Learning objectives

  1. Download species locations & map layers
  2. Process spatial data
  3. Produce a publication ready map

Introduction

For many research papers, reports or popular science articles it is increasingly valuable to provide a spatial context to your findings. Visual aids, such as maps, can be excellent communication tools when sharing your findings with colleagues or the public. It involves communication, intuition and a bit of imagination. However, if used badly, they can lose their meaning or provide straight up disinformation.

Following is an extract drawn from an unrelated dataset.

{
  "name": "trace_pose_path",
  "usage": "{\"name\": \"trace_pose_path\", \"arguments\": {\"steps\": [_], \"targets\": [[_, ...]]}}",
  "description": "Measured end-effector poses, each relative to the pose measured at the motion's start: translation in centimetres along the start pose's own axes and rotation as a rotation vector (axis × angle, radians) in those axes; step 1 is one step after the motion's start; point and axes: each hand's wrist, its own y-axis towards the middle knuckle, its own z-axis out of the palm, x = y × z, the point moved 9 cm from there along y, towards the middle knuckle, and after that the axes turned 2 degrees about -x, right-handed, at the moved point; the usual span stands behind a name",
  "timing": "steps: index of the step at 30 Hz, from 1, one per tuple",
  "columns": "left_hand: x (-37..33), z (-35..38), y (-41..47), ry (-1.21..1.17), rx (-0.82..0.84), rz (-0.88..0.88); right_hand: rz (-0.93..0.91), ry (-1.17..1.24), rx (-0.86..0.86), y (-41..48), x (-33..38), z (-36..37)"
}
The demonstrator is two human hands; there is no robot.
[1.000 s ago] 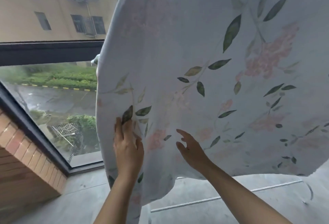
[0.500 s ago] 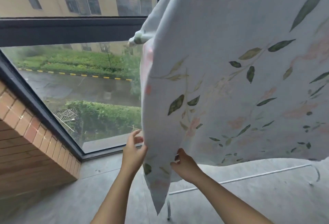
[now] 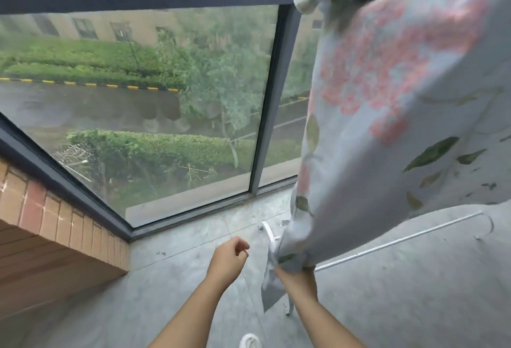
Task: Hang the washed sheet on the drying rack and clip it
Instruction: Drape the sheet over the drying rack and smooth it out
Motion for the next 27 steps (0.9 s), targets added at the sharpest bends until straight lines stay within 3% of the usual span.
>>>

To create your own maps, it is important to understand some of the core types of data that you may be using. Spatial data comes in two formats: vectors and rasters.

Vector data

Vectors store information using either points, lines or polygons. You may be familiar with vectors in the format shapefiles (.shp), kmz/kml or gpx. We will mostly work with shapefiles. Vector files are useful for delineating boundaries, such as those for countries, protected areas. They are also often used for displaying lines or points, such as roads or species locations, respectively.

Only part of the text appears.